* _WORK INSTRUCTIONS_: Output only this range of the data below: the line that contains "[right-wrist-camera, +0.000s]" through the final line, both ends included, each retyped exactly.

* _STORED DATA_:
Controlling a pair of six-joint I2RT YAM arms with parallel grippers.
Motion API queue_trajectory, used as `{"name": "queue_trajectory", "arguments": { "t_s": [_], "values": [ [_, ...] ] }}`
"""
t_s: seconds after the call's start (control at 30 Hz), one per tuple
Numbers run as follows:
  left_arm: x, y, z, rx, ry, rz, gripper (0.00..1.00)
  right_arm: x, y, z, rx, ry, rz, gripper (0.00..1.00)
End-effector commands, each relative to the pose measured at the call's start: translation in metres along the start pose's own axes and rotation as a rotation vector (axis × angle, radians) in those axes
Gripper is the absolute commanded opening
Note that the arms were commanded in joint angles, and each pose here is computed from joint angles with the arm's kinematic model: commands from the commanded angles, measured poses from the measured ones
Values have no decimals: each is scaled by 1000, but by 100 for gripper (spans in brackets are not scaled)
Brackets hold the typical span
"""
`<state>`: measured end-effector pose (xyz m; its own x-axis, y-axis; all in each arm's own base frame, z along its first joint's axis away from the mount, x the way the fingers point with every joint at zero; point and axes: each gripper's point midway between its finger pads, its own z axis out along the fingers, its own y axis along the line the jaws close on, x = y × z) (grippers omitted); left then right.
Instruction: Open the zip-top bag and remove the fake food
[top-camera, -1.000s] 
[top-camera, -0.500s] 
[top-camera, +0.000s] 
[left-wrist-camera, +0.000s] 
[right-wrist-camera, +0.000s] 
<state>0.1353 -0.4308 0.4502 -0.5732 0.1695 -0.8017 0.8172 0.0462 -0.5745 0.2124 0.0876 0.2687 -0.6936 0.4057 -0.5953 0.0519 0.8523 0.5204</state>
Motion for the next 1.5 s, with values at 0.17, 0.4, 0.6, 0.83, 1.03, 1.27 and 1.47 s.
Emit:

* _OUTPUT_:
[right-wrist-camera, +0.000s] 
<state>0.1353 -0.4308 0.4502 -0.5732 0.1695 -0.8017 0.8172 0.0462 -0.5745 0.2124 0.0876 0.2687 -0.6936 0.4057 -0.5953 0.0519 0.8523 0.5204</state>
Motion for the next 1.5 s, with values at 0.17, 0.4, 0.6, 0.83, 1.03, 1.27 and 1.47 s.
Emit:

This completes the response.